Dataset excerpt
------------------------------------------------------------

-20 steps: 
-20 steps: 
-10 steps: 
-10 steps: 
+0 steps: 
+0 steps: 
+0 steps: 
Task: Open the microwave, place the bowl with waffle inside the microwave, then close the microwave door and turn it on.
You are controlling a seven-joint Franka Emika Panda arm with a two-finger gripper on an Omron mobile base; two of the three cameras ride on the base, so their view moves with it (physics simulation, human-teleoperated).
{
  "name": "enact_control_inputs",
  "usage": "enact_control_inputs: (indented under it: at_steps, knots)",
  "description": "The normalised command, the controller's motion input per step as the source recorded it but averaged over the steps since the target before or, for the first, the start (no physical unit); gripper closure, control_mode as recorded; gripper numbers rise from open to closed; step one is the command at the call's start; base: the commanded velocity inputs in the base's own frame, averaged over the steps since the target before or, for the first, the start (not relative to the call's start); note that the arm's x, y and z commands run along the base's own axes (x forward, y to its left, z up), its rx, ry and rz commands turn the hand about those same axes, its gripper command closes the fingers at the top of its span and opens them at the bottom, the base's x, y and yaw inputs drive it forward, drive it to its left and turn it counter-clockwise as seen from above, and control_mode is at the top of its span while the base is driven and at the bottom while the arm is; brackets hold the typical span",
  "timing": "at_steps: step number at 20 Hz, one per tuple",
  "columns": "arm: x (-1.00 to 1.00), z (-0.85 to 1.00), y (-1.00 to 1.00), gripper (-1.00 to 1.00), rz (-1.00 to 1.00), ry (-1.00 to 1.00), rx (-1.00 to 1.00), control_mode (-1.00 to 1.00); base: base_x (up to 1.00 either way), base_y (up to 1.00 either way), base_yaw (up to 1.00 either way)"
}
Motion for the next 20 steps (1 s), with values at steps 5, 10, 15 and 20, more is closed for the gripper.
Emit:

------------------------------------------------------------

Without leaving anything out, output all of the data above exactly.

Exercise response
-20 steps: 
-20 steps: 
-10 steps: 
-10 steps: 
+0 steps: 
+0 steps: 
+0 steps: 
Task: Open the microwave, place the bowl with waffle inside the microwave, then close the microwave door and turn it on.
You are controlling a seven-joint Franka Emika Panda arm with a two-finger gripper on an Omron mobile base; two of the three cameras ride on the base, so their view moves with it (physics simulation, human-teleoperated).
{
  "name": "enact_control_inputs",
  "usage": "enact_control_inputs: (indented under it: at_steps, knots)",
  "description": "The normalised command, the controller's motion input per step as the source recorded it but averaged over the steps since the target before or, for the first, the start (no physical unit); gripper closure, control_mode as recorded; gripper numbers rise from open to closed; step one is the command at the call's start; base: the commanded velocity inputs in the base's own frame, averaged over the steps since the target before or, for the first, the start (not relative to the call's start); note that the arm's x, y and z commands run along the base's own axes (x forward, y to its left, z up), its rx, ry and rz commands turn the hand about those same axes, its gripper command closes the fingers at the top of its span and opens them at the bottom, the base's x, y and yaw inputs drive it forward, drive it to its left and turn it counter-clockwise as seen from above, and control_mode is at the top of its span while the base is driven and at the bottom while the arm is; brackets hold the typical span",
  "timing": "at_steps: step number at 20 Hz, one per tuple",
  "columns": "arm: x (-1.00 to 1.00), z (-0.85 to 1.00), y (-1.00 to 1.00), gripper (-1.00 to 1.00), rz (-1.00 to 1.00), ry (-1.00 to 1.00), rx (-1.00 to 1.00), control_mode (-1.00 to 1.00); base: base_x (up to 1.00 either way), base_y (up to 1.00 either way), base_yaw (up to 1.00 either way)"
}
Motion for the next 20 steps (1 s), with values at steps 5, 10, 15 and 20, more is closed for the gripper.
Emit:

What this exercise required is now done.